In [0]:
!pip install flair



In [0]:
from flair.data import Sentence
from flair.models import SequenceTagger

# make a sentence
sentence = Sentence('I love Berlin .')

# load the NER tagger
tagger = SequenceTagger.load('ner')

# run NER over sentence
tagger.predict(sentence)

2019-12-20 08:41:38,000 loading file /root/.flair/models/en-ner-conll03-v0.4.pt


[Sentence: "I love Berlin ." - 4 Tokens]

In [0]:
print(sentence)
print('The following NER tags are found: ')

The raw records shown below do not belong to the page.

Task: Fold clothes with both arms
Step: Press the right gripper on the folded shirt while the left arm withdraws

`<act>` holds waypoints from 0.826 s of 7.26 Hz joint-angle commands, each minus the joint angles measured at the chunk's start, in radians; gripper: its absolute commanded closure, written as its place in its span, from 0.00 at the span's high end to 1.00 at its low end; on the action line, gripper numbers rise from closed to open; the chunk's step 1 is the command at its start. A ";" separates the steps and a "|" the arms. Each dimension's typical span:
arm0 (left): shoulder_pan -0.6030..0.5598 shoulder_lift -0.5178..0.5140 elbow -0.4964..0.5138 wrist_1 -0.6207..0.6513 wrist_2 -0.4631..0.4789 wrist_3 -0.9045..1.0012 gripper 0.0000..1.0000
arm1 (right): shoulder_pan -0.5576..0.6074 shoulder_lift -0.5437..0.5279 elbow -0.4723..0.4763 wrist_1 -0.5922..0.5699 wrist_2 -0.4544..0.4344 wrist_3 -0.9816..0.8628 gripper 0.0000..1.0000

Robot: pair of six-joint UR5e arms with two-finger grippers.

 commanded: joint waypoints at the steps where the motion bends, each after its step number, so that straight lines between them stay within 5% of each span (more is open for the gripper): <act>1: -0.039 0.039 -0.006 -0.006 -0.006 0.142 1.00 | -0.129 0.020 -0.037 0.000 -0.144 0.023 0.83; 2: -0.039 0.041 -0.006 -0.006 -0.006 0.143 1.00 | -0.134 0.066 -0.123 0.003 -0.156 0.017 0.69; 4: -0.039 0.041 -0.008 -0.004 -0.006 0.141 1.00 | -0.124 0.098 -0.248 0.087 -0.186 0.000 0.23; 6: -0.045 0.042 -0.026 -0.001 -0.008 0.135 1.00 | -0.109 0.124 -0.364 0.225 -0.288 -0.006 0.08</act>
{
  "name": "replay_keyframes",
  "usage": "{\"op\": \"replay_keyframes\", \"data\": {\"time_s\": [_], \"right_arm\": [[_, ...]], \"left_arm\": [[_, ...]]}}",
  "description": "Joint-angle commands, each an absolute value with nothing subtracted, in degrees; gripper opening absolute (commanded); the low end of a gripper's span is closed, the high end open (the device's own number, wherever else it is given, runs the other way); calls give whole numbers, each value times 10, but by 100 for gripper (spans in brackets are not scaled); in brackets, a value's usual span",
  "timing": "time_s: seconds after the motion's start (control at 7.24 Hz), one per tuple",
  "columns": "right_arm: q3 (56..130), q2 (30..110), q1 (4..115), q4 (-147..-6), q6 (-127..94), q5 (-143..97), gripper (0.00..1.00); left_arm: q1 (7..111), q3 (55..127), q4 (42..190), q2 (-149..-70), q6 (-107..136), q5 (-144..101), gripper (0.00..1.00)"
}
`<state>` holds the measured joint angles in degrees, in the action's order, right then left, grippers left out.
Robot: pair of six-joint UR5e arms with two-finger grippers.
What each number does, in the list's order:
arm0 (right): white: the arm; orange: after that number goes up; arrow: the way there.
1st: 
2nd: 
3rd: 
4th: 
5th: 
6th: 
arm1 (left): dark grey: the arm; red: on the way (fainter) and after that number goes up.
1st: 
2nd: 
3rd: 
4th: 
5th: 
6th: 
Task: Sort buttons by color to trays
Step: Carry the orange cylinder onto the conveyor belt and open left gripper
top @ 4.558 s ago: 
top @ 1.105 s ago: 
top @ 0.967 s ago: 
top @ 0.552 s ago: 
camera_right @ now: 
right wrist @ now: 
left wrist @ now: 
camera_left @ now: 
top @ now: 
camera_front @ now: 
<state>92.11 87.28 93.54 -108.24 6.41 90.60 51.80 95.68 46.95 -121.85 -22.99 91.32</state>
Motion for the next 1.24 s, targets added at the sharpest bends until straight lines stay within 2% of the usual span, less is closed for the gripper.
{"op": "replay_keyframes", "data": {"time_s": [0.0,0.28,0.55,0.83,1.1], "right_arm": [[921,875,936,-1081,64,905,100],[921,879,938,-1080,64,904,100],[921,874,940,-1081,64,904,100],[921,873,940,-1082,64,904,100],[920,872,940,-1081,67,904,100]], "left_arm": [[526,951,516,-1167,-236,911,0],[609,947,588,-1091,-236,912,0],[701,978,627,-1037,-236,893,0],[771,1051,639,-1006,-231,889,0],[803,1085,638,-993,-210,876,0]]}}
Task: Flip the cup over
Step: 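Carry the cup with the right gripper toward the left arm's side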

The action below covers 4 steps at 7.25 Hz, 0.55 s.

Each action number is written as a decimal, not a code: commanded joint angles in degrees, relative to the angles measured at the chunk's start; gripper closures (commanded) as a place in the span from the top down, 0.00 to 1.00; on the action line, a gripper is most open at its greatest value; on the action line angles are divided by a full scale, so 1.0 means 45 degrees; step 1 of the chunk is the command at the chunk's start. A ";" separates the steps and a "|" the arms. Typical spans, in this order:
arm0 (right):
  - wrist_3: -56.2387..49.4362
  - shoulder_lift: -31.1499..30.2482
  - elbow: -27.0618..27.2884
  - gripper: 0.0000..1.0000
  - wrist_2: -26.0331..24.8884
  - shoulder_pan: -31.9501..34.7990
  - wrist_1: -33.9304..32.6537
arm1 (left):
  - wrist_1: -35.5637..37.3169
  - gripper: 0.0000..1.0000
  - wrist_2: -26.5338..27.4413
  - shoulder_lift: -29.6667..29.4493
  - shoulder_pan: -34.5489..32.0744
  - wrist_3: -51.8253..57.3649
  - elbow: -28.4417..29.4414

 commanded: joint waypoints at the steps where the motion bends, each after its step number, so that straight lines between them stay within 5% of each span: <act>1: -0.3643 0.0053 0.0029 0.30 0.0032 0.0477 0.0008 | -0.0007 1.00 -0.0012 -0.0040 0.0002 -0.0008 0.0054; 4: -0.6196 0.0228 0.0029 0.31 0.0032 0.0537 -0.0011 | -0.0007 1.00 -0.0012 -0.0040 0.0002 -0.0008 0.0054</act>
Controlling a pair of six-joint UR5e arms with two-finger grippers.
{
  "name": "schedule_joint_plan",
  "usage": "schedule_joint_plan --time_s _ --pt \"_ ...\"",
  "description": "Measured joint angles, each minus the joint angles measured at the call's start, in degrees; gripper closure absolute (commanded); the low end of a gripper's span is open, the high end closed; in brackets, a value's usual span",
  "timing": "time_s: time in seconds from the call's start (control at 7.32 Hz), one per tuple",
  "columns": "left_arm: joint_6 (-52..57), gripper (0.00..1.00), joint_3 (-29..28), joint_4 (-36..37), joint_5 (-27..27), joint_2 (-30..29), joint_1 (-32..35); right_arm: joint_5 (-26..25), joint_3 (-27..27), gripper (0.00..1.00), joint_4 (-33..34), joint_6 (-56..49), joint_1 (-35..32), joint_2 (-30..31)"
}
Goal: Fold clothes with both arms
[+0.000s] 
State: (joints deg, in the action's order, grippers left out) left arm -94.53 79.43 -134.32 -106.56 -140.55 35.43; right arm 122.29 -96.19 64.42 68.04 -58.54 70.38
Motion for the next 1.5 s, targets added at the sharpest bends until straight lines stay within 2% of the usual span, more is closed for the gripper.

# iterate over entities and print
for entity in sentence.get_spans('ner'):
  print(entity)

Sentence: "I love Berlin ." - 4 Tokens
The following NER tags are found: 
LOC-span [3]: "Berlin"


#Tutorial 1: NLP Base Types

## A. Creating a Sentence

In [0]:
# The sentence object holds a sentence that we may want to embed or tag
from flair.data import Sentence

# Make a sentence object by passing a whitespace tokenized string
sentence = Sentence('The grass is green .')

# Print the object to see what's in there
print(sentence)

Sentence: "The grass is green ." - 5 Tokens


In [0]:
# using the token id
print(sentence.get_token(4))

# using the index itself
print(sentence[3])

Token: 4 green
Token: 4 green


In [0]:
for token in sentence:
  print(token)

Token: 1 The
Token: 2 grass
Token: 3 is
Token: 4 green
Token: 5 .


## B. Tokenization

In [0]:
from flair.data import Sentence

# Make a sentence object by passing an untokenized string
# and the 'use_tokenizer' flag
sentence = Sentence('The grass is green.', use_tokenizer = True)

# Print the object to see what's in there
print(sentence)

Sentence: "The grass is green ." - 5 Tokens


### B1. Adding Custom Tokenizers

In [0]:
from flair.data import Sentence, segtok_tokenizer

# Make a sentence object by passing an untokenized string
# and a tokenizer
sentence = Sentence('The grass is green.', use_tokenizer = segtok_tokenizer)

# Print the object to see what's in there
print(sentence)

Sentence: "The grass is green ." - 5 Tokens


## C. Adding Tags to Tokens

In [0]:
# add a tag to a word in the sentence
sentence[3].add_tag('ner', 'color')

# print the sentence with all tags of this type
print(sentence.to_tagged_string())

The grass is green <color> .


In [0]:
# get token 3 in the sentence
token = sentence[3]

# get the 'ner' tag of the token
tag = token.get_tag('ner')

# print token
print(f'"{token}" is tagged as "{tag.value}" with confidence score "{tag.score}"')

"Token: 4 green" is tagged as "color" with confidence score "1.0"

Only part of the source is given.